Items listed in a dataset
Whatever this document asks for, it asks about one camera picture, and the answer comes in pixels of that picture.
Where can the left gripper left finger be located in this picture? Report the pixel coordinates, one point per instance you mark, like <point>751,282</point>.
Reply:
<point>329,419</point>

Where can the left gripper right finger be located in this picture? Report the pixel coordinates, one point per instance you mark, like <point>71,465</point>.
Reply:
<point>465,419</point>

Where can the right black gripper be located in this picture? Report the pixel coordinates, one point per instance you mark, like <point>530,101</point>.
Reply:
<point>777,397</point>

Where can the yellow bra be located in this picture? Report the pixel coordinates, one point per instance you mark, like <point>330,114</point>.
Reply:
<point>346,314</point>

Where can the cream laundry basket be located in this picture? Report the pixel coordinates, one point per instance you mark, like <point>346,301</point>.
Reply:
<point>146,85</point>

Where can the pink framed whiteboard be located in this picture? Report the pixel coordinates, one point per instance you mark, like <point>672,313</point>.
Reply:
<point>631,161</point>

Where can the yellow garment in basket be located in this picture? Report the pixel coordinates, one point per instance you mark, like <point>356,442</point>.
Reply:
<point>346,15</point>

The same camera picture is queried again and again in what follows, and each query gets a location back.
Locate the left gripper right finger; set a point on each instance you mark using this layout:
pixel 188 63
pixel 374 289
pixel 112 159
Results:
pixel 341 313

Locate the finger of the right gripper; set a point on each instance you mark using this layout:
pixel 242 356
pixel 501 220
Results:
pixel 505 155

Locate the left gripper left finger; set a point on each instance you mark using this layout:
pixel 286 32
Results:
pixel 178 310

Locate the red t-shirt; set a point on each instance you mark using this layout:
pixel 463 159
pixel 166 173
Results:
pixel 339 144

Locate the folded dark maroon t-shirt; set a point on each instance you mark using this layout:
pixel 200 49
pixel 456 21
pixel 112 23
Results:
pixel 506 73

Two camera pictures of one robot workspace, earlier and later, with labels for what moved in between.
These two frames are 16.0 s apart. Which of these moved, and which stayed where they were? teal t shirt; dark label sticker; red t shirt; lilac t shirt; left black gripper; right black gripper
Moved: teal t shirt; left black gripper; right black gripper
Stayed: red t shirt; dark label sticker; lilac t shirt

▶ **What you have to do**: Total the lines of the data that include the word "each", and give that total as the sole response.

▶ **Finished exercise**: 6